Among the 2013 Champions for Change named by the Center for Native American Youth is Joaquin Gallegos, Jicarilla Apache Nation/Pueblo of Santa Ana, a 22-year-old college student and aspiring dentist in Denver, Colorado who recently collaborated with the Center for Native Oral Health Research at the Colorado School of Public Health to secure a grant for a study to determine the dental status of designated tribes in the southwest.
As a collaborator, Gallegos played a strong role in the grant writing process and ensured the participating tribes were approached respectfully, as well as making sure the research team adhered to the cultural standards of the communities. Gallegos is passionate about Indian health policy and hopes to continue to find ways to make a difference and improve the healthcare of Native Americans. (Related story: “Aspiring Dentist Walks in Three Worlds”)
How did you first get involved with your area of knowledge?
I have always known that I wanted to be in the medical field as I love science and enjoy helping others. I have interned and eventually became employed at the Centers for American Indian and Alaska Native Health-University of Colorado for the last four years. This experience has fostered my interest in oral health of Native communities and Indian Health Policy.
Establishing and maintaining partnerships with numerous tribal governments, tribal health departments, and communities has proved invaluable. I look forward to working with more Indian nations and creating change in Indian health at a broader level in addition to providing primary dental care.
What is something people may not know about your area of expertise?
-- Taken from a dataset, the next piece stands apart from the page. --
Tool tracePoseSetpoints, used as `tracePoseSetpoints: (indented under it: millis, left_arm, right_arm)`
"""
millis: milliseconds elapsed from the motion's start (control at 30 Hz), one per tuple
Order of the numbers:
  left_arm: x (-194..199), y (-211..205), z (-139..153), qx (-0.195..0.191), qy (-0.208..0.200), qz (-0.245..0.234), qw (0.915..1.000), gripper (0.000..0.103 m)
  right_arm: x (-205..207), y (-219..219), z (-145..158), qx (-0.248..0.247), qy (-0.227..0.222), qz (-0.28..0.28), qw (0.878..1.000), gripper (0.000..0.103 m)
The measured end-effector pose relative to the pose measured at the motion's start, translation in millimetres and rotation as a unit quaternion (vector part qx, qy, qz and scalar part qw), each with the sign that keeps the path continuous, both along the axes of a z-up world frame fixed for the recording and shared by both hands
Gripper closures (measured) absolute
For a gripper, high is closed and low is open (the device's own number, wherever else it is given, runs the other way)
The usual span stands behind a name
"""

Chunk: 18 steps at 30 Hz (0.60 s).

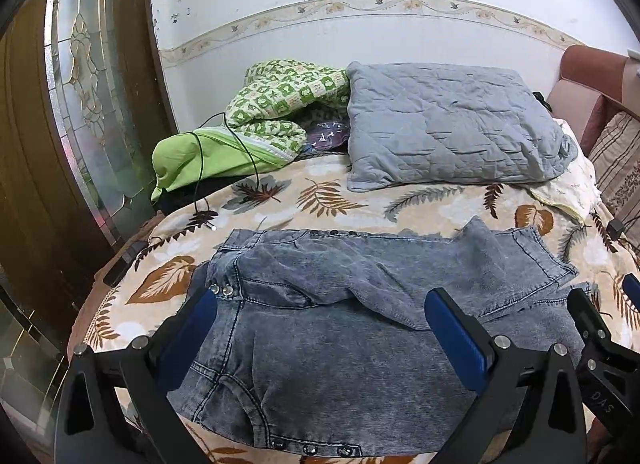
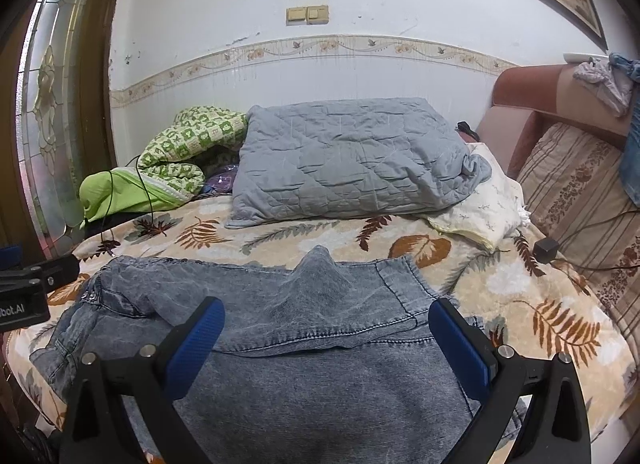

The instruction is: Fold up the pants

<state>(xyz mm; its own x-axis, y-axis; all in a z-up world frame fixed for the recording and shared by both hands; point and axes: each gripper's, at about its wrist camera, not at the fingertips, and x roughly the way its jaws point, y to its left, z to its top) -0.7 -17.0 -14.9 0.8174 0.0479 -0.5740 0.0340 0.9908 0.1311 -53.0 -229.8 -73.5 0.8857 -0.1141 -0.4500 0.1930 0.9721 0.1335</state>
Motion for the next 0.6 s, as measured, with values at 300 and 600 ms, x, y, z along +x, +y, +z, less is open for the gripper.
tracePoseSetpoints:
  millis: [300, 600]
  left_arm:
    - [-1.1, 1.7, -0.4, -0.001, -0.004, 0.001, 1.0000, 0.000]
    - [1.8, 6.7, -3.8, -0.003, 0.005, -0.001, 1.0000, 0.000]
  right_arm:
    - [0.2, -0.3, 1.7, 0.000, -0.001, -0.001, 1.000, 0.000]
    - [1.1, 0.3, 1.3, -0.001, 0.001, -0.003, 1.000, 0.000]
There is the misconception that Native people get free health care. Our ancestors fully paid with their lives and lands as they established internationally binding treaties with the U.S. government that guaranteed the provision of healthcare for the generations after them. This federal legal obligation, implemented through the Indian Health Service (IHS), is chronically underfunded. In fact, the U.S. spends less per capita on IHS patients than Medicare, Medicaid, veteran, and prison patients.
Also, solutions to dismal health conditions of Indian people can be met with political opposition. For example, special interest groups have lobbied to have language written in Title X of the Affordable Care Act: The Reauthorization of the Indian Health Care Improvement Act which prohibits Indian tribes from utilizing dental health aide therapists in their healthcare systems unless the state in which that tribe “resides” legalizes these providers. This is a direct attack and encroachment on tribal sovereignty as Indian nations are not subject to state law. Ultimately, the provision of healthcare to Indian people is both a medical and political matter.
What is your secret to success?
Having determination has allowed me to grow academically and professionally. Unlike the majority of students, Native students contend with so many issues that require resiliency. Addressing and coping with these issues can be difficult but being resolved to succeed for myself, family, and community makes it easier. Most importantly, having a supportive family and community that I can learn from and obtain guidance from has been critical.
How have your efforts helped your Native community?
The research and efforts I am involved in have very tribal-specific benefits. In a general sense, tribal leaders, health departments, and hospitals/clinics are able to make informed decisions as it concerns their oral health status and delivery system. This impacts current and future tribal policy. The data demonstrates a high unmet need in dental care for most tribes and empowers the argument that improved dental services are urgently needed in Indian country. Hopefully, this data can be used to alter federal policy by amending Title X of the Affordable Care Act: The Reauthorization of the Indian Health Care Improvement Act. In this way it can progressively impact all 565 Indian nations.
How does being Native affect how you view the world and what you are doing?
Being able to holistically view the world and its happenings is important as we understand we are interrelated with all creation. As such, our decisions impact not merely ourselves but life around us as well. As a health professional, it means attuning my care to a patient’s traditional beliefs if those beliefs conflict with western medicine ideals.
Who has been your biggest influence?
The leaders of past as Goyaa?é (Geronimo), K'uu-ch'ish (Chochise), Chief Velarde, and Po'pay are all significant not merely because they defended and fought for the survival of their people but because they led their people from a time of freedom to a time of interaction with non-Natives. I aim to follow in their steps as a person who can bridge the past with the future. In present day, I look to my family to give me strength particularly my grandparents and parents. I also learn from those younger than me and they are a driving force for being a leader-to protect the older generations and make headway for the next generations.
If you could have your life’s dream come true, what would it be?
My dream is to be happy and become a respectable grandson, son, brother, and leader. In this manner I will be able to give back to the people and prove to be an acceptable son of Usen (The Creator). I think this goal is on its way to fruition.